> **Your instructions**: Search the data for the string "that" and gather each line it is in.

%%

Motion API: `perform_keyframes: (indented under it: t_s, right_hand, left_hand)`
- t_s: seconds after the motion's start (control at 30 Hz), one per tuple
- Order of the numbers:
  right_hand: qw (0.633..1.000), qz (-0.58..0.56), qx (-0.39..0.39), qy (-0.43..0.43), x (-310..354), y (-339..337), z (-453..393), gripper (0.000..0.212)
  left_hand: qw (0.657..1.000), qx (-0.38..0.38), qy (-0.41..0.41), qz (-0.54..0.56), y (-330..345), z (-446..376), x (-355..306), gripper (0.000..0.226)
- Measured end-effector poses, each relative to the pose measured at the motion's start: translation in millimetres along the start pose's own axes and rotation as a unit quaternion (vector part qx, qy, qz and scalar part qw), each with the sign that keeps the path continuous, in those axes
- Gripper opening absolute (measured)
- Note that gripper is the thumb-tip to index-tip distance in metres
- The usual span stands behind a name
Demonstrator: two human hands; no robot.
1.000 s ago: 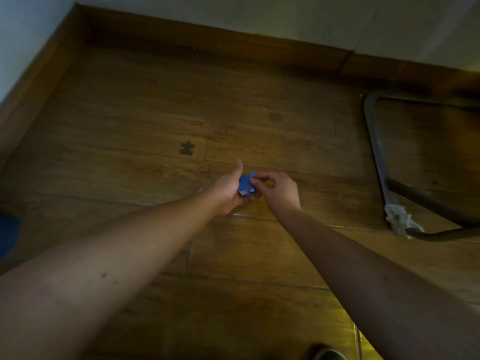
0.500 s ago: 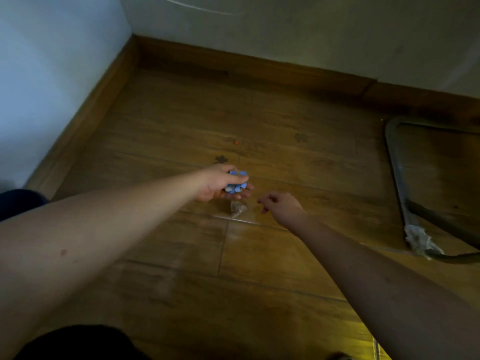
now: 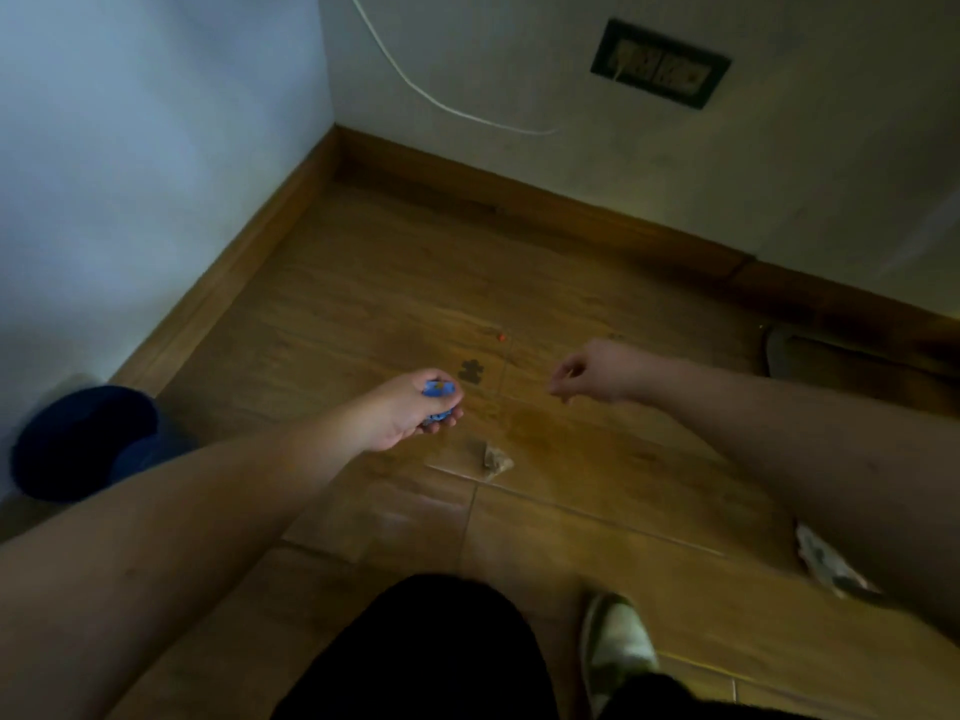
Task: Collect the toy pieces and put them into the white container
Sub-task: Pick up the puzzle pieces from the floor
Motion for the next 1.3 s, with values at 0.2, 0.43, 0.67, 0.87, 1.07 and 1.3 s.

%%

> **Task solution**:
- Measured end-effector poses, each relative to the pose measured at the motion's start: translation in millimetres along the start pose's own axes and rotation as a unit quaternion (vector part qx, qy, qz and scalar part qw), each with the sign that keeps the path continuous, in those axes
- Note that gripper is the thumb-tip to index-tip distance in metres

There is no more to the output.